The volatility of the data, the concept of working memory, and the interrelatedness of data,
regardless of the volume of data involved, are distinguishing features of the various forms of memory
systems or databases. For example, from the perspective of working memory, the function of a data
warehouse is to move data from a variety of sources and prepare the data for incorporation into
working memory. Similarly, a data warehouse or other database is distinguished from an archive in
that the data in an archive are much further removed from working memory. An archive might be
stored on optical platters, magnetic tapes, or other media that is held in an offsite fireproof safe or
underground building. Furthermore, the archive is typically engineered for longevity and the ability to
be reconstituted, and not for speed of access.
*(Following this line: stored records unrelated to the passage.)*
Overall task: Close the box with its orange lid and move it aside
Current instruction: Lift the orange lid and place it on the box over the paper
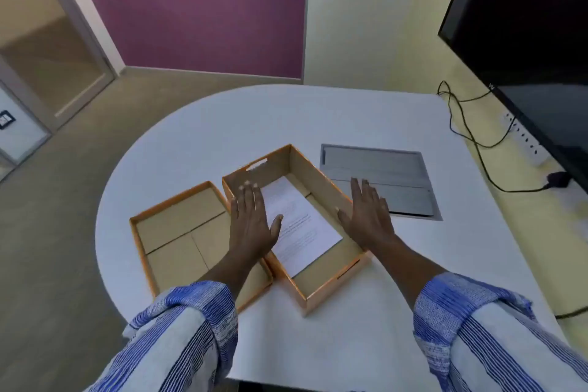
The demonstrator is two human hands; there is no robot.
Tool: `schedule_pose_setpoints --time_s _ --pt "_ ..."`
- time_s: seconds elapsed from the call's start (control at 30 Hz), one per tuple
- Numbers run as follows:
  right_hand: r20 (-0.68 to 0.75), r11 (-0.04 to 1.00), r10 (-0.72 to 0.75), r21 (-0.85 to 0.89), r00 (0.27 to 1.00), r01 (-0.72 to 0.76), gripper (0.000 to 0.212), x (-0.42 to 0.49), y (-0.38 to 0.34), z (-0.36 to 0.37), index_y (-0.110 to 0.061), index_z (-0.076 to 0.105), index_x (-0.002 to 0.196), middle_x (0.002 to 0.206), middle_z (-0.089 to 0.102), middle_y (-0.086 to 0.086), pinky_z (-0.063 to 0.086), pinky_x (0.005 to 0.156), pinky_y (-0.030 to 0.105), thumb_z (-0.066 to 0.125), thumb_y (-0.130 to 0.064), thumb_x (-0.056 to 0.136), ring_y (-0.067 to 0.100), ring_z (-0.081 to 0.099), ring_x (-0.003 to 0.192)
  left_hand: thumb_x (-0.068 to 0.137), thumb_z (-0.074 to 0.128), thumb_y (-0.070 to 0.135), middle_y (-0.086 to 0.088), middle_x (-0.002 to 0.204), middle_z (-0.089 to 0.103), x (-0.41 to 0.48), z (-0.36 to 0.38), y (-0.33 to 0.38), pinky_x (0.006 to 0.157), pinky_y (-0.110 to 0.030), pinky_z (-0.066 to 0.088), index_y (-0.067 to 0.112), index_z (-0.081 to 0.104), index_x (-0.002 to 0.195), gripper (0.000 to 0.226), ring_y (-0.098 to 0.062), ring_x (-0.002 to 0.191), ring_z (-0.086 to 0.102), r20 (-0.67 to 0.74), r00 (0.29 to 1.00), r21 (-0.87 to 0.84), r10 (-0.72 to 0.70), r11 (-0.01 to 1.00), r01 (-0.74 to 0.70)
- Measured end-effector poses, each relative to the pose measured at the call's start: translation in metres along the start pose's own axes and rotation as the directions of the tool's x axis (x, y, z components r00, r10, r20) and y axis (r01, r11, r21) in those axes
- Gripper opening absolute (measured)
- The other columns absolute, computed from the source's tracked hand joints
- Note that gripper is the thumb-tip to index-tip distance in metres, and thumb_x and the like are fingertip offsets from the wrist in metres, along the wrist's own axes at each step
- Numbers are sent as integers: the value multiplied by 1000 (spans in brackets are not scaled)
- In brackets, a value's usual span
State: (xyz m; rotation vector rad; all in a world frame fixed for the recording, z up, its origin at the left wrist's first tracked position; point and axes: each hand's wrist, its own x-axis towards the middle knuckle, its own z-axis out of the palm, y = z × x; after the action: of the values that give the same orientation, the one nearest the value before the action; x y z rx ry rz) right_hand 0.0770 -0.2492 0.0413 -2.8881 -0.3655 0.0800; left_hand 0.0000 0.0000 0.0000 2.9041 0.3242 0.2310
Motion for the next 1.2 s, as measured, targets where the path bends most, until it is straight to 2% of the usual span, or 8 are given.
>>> schedule_pose_setpoints --time_s 0.17,0.27,0.43,0.63,0.83,1.0,1.1,1.2 --pt "152 981 165 79 975 -178 87 -17 10 23 -15 11 159 162 27 16 32 115 51 58 -45 93 35 31 146 97 48 55 -24 167 11 -24 19 1 124 -49 21 -1 8 159 92 -38 155 15 143 953 -194 -267 936 292" --pt "175 976 181 92 968 -199 85 -23 14 26 -13 17 157 153 39 15 39 105 49 62 -42 90 37 43 135 99 52 46 -21 165 21 -31 22 9 111 -49 40 2 -1 160 91 -40 145 37 281 885 -387 -372 799 459" --pt "162 977 189 63 969 -201 78 -22 22 25 -11 24 153 136 53 18 44 96 48 62 -39 91 39 52 122 96 48 17 -19 121 62 -32 21 18 83 -37 46 9 0 161 80 -34 99 59 420 792 -498 -444 617 610" --pt "178 958 251 92 951 -270 68 -19 37 23 -13 32 152 134 56 16 47 92 44 56 -41 94 37 57 121 92 44 17 -19 110 67 -26 25 10 81 -40 52 18 14 161 75 -36 92 63 372 846 -555 -382 639 533" --pt "146 916 345 164 927 -367 56 -23 55 22 -12 44 148 135 62 14 47 96 42 53 -37 99 37 58 122 88 39 29 -12 128 67 -19 25 6 88 -39 50 28 25 159 73 -33 103 65 350 924 -582 -156 736 345" --pt "109 894 403 164 909 -416 35 -35 61 29 -8 54 132 120 68 18 45 79 37 48 -21 100 39 64 104 89 38 30 -6 138 63 -22 28 13 91 -40 53 33 27 159 71 -29 104 67 389 921 -602 -21 752 271" --pt "87 882 430 175 899 -438 37 -42 60 33 -6 52 135 123 67 19 48 83 39 46 -20 101 39 65 107 100 46 22 -6 141 61 -28 33 16 96 -36 48 26 35 156 58 -29 117 63 361 932 -617 -20 745 255" --pt "59 871 439 218 896 -441 43 -43 55 33 -8 46 141 131 62 18 49 88 42 51 -21 100 39 63 113 103 48 37 -10 135 63 -27 38 11 101 -43 50 20 45 151 51 -26 117 61 419 900 -655 -122 646 392"
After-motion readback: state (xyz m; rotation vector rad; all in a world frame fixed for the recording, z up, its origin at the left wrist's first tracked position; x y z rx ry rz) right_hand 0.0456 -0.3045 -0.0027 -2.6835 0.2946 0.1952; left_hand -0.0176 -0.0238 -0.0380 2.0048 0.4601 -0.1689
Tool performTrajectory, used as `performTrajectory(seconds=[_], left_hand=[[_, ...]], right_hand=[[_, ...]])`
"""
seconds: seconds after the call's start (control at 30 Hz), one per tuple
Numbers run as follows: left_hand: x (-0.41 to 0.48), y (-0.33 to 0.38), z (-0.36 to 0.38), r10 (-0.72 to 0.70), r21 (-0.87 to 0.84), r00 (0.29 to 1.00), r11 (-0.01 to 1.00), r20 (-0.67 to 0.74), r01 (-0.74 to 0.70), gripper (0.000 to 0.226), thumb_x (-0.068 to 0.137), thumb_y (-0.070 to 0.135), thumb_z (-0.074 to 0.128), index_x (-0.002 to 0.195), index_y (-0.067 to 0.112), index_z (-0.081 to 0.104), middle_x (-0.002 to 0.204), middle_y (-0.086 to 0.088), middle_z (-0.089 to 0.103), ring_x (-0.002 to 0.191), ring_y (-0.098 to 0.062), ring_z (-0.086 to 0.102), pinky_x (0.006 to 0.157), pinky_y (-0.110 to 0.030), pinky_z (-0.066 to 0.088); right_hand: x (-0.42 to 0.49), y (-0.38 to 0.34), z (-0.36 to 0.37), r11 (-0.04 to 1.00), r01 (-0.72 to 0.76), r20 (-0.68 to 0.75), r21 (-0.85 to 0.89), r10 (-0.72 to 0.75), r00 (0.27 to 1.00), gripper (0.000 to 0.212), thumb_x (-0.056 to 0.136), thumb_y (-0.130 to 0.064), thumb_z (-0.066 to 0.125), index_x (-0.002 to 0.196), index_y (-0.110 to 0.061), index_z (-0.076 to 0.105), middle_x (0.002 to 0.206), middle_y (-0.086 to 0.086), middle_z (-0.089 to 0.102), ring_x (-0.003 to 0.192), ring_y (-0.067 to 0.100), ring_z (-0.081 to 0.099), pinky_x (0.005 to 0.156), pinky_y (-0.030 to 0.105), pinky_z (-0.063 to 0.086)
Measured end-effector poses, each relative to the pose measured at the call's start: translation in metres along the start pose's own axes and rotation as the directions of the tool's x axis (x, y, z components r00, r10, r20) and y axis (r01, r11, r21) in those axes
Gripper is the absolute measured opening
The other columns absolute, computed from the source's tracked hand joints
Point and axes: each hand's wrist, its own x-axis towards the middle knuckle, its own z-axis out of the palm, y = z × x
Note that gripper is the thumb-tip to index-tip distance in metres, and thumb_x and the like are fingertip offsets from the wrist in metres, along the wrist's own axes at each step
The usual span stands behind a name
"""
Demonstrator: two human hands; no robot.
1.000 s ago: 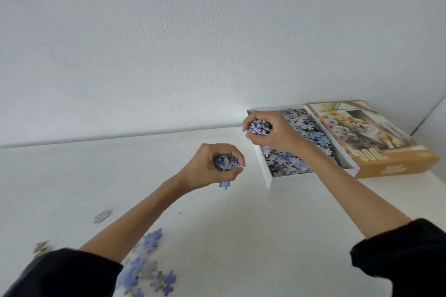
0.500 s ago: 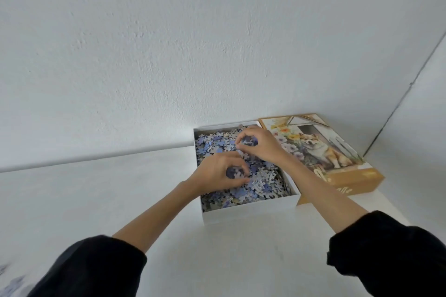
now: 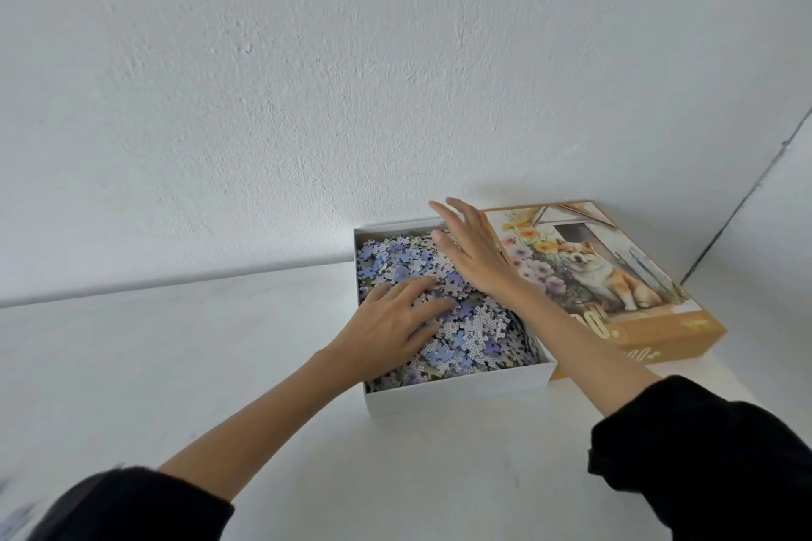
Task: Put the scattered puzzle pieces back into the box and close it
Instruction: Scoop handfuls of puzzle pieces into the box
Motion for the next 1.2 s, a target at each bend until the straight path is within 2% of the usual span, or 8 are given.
performTrajectory(seconds=[0.1,0.17,0.33,0.53,0.63,0.87,1.07,1.2], left_hand=[[-0.002,0.006,-0.006,-0.024,-0.039,0.999,0.999,-0.036,0.023,0.044,0.093,0.028,0.027,0.131,0.020,0.048,0.139,-0.009,0.045,0.122,-0.024,0.050,0.095,-0.042,0.046],[-0.004,0.007,-0.008,-0.059,-0.135,0.998,0.989,0.004,0.059,0.051,0.095,0.037,0.020,0.139,0.021,0.039,0.146,-0.007,0.036,0.130,-0.022,0.042,0.102,-0.039,0.039],[-0.006,0.003,0.005,-0.093,-0.080,0.969,0.990,0.228,0.114,0.071,0.082,0.065,-0.004,0.146,0.033,-0.006,0.157,-0.001,-0.003,0.145,-0.017,-0.002,0.115,-0.031,-0.003],[-0.012,0.007,0.000,-0.007,-0.146,0.955,0.988,0.295,0.053,0.070,0.082,0.066,0.010,0.145,0.039,-0.002,0.154,0.009,-0.013,0.143,-0.013,-0.010,0.114,-0.029,-0.005],[-0.014,0.005,-0.004,0.026,-0.173,0.948,0.984,0.316,0.031,0.063,0.090,0.060,0.018,0.146,0.038,0.001,0.154,0.011,-0.012,0.144,-0.012,-0.007,0.113,-0.028,-0.005],[-0.016,0.000,-0.009,-0.150,-0.206,0.986,0.965,0.068,0.161,0.069,0.088,0.060,0.009,0.145,0.027,0.028,0.155,-0.001,0.017,0.143,-0.017,0.010,0.114,-0.033,0.009],[0.001,-0.020,-0.001,-0.416,-0.102,0.886,0.891,0.203,0.442,0.063,0.096,0.052,0.020,0.149,0.019,0.009,0.156,-0.016,0.000,0.144,-0.027,-0.001,0.117,-0.042,0.002],[0.009,-0.019,0.006,-0.417,-0.020,0.874,0.900,0.248,0.435,0.067,0.095,0.056,0.018,0.149,0.022,0.002,0.155,-0.021,-0.001,0.144,-0.031,-0.001,0.115,-0.047,-0.005]], right_hand=[[-0.003,0.004,-0.005,0.992,-0.001,-0.218,0.124,0.028,0.976,0.033,0.097,-0.028,0.039,0.127,-0.020,0.051,0.128,0.002,0.050,0.123,0.016,0.038,0.102,0.031,0.032],[-0.008,0.005,-0.009,0.997,-0.012,-0.204,0.072,0.026,0.979,0.026,0.096,-0.021,0.045,0.117,-0.016,0.060,0.118,0.002,0.059,0.114,0.015,0.046,0.098,0.035,0.037],[-0.019,0.009,0.004,0.962,-0.013,0.266,-0.272,0.088,0.960,0.047,0.099,-0.040,0.026,0.144,-0.027,0.024,0.154,-0.003,0.016,0.142,0.016,0.008,0.114,0.037,0.004],[-0.017,0.004,0.002,0.944,-0.026,0.354,-0.328,0.149,0.923,0.051,0.099,-0.044,0.015,0.146,-0.030,0.003,0.155,-0.005,-0.003,0.142,0.014,-0.010,0.113,0.037,-0.008],[-0.012,0.007,0.002,0.928,-0.054,0.320,-0.369,0.182,0.930,0.055,0.097,-0.049,0.015,0.147,-0.031,0.001,0.156,0.000,-0.005,0.143,0.019,-0.010,0.115,0.041,-0.006],[-0.017,-0.002,-0.003,0.982,0.025,-0.040,-0.188,-0.034,0.999,0.039,0.096,-0.035,0.042,0.132,-0.023,0.048,0.139,0.001,0.044,0.129,0.020,0.037,0.109,0.043,0.028],[-0.035,-0.011,0.008,0.938,-0.104,0.287,-0.330,0.205,0.936,0.052,0.100,-0.040,0.015,0.146,-0.028,-0.004,0.154,-0.001,-0.014,0.141,0.017,-0.017,0.113,0.041,-0.011],[-0.032,-0.013,0.008,0.955,-0.060,0.337,-0.291,0.161,0.927,0.052,0.100,-0.039,0.015,0.146,-0.026,-0.006,0.155,-0.002,-0.012,0.141,0.014,-0.015,0.112,0.035,-0.013]])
A database, in contrast, is a live, working system that
forms the centerpiece for biotech R&D activities.
Functionally, the relationship between various database technologies can be compared to the
information stored in the body, as depicted in Figure 2-11 . Just as it's inefficient to have papers
strewn about an office, out of order, difficult to identify, and distracting the user's attention from the
documents that should be addressed, our genetic information is stored in the genome, tightly
packed, out of harm's way, and yet accessible. The data are there, as in an archive, but not
immediately available. Focusing on the individual chromosomes, data are more readily available, but
still packed away so that they don't interfere with cellular processes. As subsets of data are moved
out of the chromosome to the work environment, through the process of transcription, data are more
readily available for use. Finally, at the translation stage, the data serve as the basis for the current
work (as data do for computer applications), whether creating proteins according to the Central
Dogma, or attempting to locate a matching gene in a pattern-matching application.
Figure 2-11. Organic Analog of Database Hierarchy. The database hierarchy
has many parallels to the hierarchy in the human genome. Data stored in
chromosomes, like a data archive, must be unpacked and transferred to a
more immediately useful form before the data can be put to use.